STAGE ONE – Caffeination
Most writing begins with some sort of stimulant. Much writing is done late at night because writers are so easily distracted during the day and fail to meet their quotas. This leads to a further need to increase the dosage the next morning, sparking a cycle of dependence, and a pretentious attitude regarding bitter, hot beverages. Other side effects may include short temper, swollen eyes, headaches, and wearing pajamas in the afternoon. If the writer is successfully able to pin down some shred of their remaining intellect and beat it into submission, they usually move directly to the next stage.
STAGE TWO – Internet
As the mind becomes more alert, this generally leads to a need to check out the surrounding environment. While this is often rationalized as networking with social media, keeping abreast of the latest trends, or puppy breaks, it is in fact a thinly veiled attempt to escape the inevitable. Depending on the length of time exposed, the writer may develop feelings of euphoria and may laugh inappropriately.
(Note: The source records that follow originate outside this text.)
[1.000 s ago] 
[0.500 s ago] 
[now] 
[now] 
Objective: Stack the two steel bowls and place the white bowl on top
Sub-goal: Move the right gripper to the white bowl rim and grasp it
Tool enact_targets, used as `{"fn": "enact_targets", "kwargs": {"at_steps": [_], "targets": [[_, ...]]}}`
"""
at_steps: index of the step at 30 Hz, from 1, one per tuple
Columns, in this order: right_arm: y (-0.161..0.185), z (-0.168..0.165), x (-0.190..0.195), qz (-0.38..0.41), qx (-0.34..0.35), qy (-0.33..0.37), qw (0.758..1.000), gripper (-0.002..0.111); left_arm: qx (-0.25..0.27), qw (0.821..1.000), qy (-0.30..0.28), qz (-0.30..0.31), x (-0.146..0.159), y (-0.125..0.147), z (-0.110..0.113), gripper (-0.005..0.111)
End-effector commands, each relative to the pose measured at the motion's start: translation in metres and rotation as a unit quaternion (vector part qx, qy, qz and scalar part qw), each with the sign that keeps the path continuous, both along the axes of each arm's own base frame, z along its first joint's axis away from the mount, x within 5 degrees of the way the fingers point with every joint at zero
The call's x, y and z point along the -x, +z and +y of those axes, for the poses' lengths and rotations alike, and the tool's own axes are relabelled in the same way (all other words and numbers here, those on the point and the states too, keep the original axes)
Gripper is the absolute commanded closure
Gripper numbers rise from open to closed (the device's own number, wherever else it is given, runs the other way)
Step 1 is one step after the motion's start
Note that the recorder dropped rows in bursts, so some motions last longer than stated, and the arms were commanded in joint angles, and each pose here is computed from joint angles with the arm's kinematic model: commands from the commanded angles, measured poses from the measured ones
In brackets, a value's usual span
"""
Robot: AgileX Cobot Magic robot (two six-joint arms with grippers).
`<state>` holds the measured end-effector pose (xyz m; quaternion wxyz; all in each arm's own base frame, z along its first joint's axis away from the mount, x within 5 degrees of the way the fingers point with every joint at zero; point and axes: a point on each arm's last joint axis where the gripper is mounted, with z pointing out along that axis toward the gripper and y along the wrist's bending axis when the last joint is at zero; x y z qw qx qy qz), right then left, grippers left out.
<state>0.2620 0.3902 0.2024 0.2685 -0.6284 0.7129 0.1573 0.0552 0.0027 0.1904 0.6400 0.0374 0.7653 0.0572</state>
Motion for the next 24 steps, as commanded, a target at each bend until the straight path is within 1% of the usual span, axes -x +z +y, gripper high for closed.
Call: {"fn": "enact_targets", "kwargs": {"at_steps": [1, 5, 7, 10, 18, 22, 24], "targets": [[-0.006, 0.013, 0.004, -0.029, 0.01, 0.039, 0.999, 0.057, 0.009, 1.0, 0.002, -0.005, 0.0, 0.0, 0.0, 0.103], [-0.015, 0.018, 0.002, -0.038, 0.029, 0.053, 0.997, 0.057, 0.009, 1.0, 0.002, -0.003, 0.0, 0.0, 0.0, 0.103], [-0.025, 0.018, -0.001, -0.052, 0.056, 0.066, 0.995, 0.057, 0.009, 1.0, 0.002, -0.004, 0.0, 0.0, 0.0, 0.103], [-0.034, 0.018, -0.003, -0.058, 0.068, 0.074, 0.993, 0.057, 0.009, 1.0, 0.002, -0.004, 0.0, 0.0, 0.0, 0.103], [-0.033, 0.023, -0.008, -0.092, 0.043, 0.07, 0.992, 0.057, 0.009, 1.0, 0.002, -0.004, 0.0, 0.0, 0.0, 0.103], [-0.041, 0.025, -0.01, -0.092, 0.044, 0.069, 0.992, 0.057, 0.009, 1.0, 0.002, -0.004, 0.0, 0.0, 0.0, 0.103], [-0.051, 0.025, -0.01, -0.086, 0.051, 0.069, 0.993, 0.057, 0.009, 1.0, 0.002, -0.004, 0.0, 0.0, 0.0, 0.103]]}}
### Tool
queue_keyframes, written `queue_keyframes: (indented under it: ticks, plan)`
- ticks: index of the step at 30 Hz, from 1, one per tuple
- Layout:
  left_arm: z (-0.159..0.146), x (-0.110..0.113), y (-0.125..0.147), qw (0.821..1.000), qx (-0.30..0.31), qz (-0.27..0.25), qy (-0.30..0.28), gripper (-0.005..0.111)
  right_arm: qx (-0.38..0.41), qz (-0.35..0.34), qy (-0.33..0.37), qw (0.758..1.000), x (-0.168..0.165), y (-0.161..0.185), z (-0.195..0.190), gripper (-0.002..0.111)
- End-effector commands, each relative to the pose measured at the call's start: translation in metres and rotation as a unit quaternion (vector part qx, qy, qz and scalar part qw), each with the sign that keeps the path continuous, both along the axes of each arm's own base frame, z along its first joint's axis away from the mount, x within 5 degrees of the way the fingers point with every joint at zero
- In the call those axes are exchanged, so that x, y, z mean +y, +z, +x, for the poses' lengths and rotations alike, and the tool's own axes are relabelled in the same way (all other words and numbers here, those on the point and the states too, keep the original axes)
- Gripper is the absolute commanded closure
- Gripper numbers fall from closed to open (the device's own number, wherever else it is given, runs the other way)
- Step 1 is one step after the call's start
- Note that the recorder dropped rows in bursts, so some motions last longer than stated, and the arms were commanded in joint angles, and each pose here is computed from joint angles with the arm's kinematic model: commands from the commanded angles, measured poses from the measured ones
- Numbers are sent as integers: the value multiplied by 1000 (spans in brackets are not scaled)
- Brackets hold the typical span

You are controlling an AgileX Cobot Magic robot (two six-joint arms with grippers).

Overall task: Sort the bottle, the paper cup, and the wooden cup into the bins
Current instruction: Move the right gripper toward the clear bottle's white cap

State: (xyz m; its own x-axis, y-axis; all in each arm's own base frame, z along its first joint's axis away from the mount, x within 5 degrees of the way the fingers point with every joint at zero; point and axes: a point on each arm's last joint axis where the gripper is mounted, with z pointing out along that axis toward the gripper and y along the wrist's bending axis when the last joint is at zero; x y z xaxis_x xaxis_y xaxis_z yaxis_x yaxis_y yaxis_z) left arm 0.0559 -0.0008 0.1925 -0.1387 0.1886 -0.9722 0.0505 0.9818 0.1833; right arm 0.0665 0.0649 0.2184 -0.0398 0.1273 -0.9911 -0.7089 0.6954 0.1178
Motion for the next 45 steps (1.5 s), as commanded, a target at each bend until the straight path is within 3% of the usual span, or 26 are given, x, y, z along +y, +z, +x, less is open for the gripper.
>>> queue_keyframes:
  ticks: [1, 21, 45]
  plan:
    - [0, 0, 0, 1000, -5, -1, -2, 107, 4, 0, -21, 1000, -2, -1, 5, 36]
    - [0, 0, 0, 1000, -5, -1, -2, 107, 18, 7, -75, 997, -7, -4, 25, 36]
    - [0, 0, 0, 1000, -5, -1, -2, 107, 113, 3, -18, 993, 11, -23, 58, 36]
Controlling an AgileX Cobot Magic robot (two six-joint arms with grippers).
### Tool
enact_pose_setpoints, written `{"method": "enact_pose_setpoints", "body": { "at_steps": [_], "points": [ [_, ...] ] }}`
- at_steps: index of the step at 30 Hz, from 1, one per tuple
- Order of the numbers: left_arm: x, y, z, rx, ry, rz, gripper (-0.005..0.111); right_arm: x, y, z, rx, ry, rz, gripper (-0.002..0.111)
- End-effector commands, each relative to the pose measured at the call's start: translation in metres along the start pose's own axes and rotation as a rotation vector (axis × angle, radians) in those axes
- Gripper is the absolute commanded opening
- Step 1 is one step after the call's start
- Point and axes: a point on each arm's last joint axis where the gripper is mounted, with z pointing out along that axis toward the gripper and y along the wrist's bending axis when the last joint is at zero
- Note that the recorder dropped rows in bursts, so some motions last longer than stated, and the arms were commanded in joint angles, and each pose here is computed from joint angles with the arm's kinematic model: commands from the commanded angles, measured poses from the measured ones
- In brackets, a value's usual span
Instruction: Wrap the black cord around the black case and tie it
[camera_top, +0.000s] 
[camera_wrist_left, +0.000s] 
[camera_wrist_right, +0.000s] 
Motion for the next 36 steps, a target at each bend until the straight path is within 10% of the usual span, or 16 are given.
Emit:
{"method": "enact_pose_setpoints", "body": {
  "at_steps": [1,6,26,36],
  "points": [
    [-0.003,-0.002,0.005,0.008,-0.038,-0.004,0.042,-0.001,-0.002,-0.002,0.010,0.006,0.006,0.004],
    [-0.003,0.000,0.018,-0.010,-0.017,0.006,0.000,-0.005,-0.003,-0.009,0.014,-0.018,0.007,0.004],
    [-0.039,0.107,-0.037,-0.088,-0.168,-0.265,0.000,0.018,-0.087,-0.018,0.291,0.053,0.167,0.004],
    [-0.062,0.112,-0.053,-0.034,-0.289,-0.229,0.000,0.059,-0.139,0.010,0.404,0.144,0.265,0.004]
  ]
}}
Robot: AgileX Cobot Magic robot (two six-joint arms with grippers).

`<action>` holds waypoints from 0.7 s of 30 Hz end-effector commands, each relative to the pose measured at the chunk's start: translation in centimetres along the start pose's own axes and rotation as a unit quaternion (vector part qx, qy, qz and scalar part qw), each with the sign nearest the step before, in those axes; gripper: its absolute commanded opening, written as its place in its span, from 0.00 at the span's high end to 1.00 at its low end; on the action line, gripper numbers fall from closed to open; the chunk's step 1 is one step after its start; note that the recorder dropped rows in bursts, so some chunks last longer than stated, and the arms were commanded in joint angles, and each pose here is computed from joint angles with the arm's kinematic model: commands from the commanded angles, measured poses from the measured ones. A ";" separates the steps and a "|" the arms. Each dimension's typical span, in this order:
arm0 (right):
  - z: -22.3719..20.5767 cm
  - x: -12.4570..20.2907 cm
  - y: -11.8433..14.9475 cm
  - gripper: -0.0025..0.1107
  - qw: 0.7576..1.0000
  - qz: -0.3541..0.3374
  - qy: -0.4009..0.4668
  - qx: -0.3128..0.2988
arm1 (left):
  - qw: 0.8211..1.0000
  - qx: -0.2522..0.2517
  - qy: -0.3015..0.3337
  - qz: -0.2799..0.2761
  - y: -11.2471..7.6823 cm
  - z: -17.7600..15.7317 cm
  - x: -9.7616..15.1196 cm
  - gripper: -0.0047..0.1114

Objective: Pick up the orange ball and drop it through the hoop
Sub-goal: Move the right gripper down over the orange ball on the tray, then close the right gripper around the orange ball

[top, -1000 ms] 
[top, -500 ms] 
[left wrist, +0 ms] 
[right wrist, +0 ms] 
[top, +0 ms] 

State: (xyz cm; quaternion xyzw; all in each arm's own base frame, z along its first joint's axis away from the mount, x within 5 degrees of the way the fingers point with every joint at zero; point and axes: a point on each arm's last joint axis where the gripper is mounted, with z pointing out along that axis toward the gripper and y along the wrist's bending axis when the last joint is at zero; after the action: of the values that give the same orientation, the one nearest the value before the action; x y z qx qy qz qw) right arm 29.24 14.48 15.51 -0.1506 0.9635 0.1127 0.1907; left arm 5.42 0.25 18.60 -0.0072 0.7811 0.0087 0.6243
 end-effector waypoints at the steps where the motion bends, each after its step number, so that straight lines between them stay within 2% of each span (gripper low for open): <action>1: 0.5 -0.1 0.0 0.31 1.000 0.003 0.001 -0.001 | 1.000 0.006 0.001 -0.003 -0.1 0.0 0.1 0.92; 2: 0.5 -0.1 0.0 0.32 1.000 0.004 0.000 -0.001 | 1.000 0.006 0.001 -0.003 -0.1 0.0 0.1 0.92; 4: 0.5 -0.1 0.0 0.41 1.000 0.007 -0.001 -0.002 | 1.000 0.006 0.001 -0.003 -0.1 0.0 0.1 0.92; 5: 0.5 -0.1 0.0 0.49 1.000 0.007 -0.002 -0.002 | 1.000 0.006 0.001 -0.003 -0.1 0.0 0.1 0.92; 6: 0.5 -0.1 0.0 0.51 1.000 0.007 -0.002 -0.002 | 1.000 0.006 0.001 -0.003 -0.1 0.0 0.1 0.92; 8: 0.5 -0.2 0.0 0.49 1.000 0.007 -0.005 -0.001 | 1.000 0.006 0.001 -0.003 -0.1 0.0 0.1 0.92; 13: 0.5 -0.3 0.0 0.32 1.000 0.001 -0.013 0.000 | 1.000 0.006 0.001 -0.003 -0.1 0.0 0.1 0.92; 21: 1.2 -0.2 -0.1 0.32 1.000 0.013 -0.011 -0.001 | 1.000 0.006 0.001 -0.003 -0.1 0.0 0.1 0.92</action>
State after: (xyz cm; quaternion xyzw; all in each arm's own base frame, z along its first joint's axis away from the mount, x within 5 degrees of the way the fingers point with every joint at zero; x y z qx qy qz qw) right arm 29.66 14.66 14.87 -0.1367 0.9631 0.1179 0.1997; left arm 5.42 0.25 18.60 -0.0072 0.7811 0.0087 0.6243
Explosive anger or bouts of crying are signs that the writer may have read the comments.
STAGE THREE – Anxiety
As the day progresses and any sort of productivity remains elusive, feelings of dread and anxiety usually surface. They are often spurred on by the realization that if they don’t write something soon they are going to starve to death, or at the very least be forced to return that advance that the have already spent on things like food and electricity.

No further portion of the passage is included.